→ Exercise input
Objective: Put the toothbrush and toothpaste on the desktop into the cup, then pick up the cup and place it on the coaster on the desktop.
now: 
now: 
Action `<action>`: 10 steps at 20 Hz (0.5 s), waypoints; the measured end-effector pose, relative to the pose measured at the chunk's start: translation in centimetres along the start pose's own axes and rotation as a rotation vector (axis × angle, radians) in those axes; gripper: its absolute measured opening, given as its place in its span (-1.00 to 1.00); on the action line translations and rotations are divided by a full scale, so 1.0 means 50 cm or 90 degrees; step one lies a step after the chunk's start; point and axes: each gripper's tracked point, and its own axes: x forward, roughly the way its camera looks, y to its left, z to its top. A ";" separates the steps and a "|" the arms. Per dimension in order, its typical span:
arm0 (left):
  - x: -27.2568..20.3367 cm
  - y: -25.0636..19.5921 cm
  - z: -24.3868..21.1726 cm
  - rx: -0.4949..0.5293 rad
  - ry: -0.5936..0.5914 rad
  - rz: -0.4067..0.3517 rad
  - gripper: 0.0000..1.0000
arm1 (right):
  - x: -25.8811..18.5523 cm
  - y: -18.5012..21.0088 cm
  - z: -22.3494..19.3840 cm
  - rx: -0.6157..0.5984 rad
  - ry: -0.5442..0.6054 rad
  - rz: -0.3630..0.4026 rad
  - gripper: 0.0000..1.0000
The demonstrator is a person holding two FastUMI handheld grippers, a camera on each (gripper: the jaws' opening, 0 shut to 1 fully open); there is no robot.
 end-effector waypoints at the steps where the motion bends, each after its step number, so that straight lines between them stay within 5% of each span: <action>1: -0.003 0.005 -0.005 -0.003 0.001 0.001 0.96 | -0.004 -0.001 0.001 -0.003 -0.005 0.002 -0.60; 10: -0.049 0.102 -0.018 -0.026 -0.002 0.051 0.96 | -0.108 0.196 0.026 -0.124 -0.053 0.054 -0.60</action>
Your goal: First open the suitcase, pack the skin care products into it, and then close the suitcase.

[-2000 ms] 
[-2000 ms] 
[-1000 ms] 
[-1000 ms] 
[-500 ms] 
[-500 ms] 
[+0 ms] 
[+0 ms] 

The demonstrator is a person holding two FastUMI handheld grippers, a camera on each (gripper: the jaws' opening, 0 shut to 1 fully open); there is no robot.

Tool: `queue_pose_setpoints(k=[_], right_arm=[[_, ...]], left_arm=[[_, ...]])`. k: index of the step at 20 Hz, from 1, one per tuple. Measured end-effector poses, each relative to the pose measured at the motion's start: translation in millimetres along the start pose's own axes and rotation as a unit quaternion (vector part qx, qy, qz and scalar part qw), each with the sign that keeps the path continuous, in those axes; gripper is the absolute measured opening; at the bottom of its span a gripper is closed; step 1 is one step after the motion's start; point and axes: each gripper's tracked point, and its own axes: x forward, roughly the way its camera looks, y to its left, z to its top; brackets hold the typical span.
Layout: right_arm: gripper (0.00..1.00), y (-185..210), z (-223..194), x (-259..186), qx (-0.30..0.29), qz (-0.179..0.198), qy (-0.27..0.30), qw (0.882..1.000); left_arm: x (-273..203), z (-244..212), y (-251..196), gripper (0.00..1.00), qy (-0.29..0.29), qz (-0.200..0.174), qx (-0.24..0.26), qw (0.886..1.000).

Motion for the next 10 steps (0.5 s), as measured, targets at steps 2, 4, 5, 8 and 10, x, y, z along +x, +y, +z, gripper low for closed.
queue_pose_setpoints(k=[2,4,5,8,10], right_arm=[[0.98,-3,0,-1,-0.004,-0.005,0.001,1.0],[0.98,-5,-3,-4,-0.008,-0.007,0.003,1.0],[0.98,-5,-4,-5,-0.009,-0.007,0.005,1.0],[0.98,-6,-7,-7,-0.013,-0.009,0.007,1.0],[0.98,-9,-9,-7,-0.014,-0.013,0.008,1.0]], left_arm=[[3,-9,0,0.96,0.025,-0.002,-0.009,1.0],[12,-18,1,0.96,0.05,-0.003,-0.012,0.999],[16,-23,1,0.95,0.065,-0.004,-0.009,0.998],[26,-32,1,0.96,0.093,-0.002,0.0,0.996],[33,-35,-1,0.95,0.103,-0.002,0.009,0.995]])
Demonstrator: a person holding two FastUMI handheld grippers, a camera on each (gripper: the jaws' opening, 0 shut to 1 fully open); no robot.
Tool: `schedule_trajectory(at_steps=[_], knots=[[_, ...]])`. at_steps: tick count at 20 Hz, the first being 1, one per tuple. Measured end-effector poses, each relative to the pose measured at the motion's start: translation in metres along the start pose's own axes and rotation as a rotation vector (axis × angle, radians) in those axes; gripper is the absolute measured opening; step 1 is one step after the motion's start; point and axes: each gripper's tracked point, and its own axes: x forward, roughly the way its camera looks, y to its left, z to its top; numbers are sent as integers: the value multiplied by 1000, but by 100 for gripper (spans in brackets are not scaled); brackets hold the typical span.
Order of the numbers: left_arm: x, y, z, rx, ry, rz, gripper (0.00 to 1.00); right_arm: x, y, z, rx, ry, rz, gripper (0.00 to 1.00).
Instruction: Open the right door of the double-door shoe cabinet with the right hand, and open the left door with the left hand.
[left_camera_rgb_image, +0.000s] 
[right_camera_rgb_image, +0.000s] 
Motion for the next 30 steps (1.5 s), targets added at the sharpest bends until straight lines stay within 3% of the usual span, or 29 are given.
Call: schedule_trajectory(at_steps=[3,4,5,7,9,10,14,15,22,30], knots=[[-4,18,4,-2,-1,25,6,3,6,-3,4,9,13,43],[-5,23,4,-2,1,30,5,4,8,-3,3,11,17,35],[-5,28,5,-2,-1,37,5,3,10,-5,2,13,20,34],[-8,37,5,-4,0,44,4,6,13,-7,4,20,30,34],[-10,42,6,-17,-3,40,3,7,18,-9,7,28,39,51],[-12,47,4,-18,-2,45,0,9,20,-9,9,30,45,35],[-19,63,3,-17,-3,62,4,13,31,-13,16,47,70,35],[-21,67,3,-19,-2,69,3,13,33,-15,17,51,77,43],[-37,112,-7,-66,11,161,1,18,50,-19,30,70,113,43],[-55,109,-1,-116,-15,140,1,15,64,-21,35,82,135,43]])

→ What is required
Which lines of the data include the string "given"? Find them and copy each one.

→ Finished exercise
Action `<action>`: 10 steps at 20 Hz (0.5 s), waypoints; the measured end-effector pose, relative to the pose measured at the chunk's start: translation in centimetres along the start pose's own axes and rotation as a rotation vector (axis × angle, radians) in those axes; gripper: its absolute measured opening, given as its place in its span (-1.00 to 1.00); on the action line translations and rotations are divided by a full scale, so 1.0 means 50 cm or 90 degrees; step one lies a step after the chunk's start; point and axes: each gripper's tracked point, and its own axes: x forward, roughly the way its camera looks, y to its left, z to its top. A ";" separates the steps and a "|" the arms. Per dimension in order, its typical span:
Motion for the next 30 steps (1.5 s), targets added at the sharpest bends until straight lines stay within 3% of the usual span, or 29 are given.

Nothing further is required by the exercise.